_WORK ORDER_. Wherever a line in the records below contains "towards", copy that line.

* * *

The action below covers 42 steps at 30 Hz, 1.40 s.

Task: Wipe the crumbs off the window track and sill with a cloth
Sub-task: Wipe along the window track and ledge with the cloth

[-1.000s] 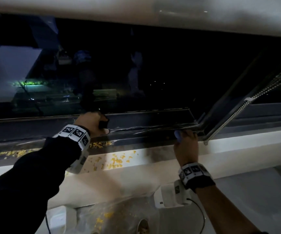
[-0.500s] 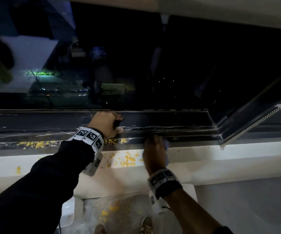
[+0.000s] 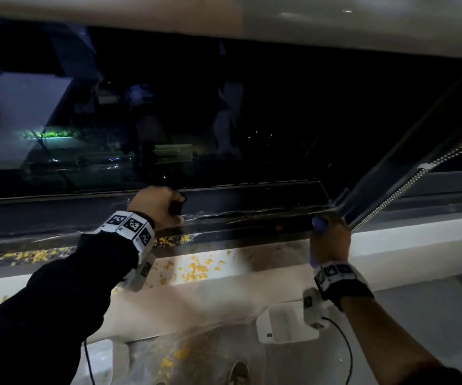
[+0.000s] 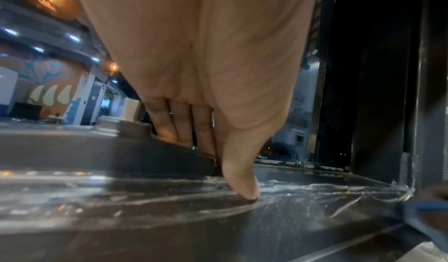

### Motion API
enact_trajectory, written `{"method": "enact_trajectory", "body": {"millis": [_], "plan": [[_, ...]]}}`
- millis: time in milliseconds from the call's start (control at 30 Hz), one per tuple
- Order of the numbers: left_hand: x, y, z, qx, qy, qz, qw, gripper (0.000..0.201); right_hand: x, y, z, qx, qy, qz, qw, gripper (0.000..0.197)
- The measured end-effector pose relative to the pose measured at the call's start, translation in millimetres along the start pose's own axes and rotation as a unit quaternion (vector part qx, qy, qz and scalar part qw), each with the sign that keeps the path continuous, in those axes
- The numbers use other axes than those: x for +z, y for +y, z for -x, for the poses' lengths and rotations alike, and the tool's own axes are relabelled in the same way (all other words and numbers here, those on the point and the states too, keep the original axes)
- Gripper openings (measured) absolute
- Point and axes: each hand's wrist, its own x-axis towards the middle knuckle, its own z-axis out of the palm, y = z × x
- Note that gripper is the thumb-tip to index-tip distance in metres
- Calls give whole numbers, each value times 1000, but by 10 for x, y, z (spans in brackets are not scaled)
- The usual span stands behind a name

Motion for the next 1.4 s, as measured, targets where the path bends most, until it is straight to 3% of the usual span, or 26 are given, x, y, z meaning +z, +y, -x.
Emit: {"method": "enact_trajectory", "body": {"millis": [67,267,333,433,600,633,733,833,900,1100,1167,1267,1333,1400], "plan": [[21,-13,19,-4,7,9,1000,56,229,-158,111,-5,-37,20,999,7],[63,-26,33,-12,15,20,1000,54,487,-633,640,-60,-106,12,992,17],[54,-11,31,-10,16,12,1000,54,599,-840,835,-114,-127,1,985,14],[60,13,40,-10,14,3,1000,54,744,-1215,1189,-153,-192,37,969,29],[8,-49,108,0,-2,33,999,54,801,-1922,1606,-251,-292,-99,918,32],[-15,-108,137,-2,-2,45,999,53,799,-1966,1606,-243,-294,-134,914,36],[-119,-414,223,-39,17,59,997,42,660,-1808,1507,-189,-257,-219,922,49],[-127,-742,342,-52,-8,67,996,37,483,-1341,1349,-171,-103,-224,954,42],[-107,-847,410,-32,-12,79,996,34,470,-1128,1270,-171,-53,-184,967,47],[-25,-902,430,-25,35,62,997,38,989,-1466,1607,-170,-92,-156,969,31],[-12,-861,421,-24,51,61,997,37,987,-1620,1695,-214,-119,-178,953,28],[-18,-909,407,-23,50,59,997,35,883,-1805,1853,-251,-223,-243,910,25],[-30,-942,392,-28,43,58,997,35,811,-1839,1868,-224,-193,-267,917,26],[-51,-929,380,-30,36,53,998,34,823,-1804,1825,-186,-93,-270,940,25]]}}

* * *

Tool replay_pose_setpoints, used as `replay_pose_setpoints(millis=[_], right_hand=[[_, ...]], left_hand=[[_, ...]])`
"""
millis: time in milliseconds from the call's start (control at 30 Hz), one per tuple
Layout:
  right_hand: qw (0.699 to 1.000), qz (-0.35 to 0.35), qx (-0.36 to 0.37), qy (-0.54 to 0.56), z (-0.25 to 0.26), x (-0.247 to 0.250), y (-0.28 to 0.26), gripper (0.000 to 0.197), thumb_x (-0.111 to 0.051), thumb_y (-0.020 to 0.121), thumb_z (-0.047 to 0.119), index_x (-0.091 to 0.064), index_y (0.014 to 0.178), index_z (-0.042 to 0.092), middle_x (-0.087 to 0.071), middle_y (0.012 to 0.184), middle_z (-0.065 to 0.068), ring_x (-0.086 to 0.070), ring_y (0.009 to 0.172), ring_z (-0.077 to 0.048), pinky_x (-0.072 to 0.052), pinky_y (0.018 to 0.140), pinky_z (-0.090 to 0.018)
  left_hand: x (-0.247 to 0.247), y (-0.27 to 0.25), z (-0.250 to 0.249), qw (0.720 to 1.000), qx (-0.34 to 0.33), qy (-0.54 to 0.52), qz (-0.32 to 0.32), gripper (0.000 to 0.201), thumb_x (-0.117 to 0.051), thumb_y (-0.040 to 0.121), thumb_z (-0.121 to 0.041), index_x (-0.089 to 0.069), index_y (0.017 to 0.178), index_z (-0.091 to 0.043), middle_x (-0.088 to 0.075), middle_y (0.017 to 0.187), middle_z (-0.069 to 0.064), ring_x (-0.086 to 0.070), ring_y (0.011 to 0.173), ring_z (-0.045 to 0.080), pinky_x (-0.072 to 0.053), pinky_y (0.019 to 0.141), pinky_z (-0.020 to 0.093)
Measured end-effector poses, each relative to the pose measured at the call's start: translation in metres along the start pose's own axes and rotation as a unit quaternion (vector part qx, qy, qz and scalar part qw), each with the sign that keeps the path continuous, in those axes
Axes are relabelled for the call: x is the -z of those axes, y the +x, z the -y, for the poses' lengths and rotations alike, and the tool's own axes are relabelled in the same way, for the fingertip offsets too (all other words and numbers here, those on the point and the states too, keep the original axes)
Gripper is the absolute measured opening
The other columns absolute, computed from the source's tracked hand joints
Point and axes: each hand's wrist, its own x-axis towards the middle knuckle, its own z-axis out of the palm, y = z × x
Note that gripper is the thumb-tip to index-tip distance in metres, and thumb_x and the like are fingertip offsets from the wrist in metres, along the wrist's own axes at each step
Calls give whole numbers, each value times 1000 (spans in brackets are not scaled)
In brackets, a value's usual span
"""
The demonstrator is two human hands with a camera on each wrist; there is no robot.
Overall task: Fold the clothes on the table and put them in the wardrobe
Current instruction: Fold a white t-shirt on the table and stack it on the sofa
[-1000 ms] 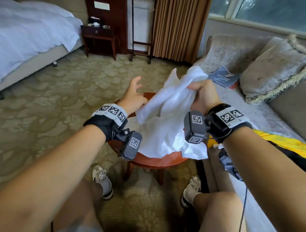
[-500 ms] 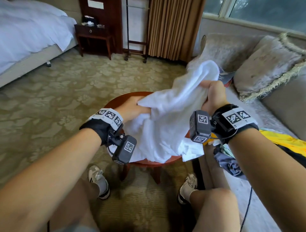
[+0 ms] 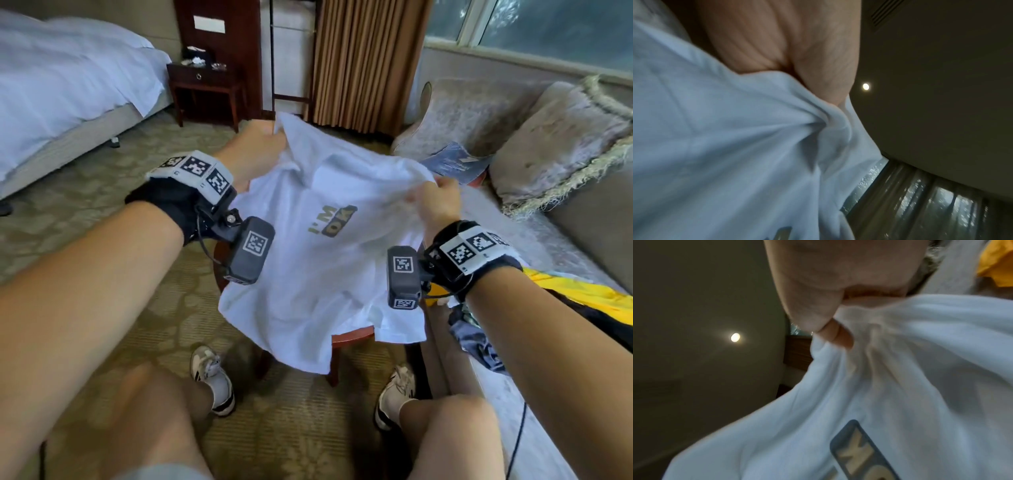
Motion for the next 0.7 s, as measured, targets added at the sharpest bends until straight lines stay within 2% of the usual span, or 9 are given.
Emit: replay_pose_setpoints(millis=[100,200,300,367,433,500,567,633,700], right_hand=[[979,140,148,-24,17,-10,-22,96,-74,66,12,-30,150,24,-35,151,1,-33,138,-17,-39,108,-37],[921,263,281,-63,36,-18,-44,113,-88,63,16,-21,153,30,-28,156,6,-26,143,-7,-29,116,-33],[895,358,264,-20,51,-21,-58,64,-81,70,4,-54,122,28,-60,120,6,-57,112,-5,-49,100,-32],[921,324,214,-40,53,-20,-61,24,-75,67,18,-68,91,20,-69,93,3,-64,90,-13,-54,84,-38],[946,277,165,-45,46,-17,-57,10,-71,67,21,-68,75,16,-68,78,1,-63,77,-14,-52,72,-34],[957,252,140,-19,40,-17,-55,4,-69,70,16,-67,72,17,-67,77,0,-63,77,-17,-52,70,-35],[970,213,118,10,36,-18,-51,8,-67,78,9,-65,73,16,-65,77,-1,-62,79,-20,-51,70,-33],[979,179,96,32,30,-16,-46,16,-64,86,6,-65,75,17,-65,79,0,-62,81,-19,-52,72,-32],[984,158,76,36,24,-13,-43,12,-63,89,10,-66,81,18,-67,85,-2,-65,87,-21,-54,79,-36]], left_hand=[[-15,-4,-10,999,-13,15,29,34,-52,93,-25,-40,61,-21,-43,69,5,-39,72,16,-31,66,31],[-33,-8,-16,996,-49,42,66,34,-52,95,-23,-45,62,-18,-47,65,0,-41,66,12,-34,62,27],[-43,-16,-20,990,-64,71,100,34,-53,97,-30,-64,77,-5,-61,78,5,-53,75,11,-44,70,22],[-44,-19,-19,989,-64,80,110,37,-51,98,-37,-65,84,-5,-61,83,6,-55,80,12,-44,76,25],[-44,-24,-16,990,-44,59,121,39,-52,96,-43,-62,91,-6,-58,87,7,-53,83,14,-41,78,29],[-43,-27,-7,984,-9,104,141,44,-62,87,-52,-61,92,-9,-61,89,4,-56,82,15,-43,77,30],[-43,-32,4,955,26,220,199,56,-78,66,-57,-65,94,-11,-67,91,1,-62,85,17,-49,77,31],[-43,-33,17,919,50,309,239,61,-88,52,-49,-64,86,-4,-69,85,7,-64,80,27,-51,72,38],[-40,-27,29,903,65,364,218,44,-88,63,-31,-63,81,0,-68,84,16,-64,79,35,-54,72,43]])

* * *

_COMPLETED EXERCISE_.
- Point and axes: each hand's wrist, its own x-axis towards the middle knuckle, its own z-axis out of the palm, y = z × x
Point and axes: each hand's wrist, its own x-axis towards the middle knuckle, its own z-axis out of the palm, y = z × x

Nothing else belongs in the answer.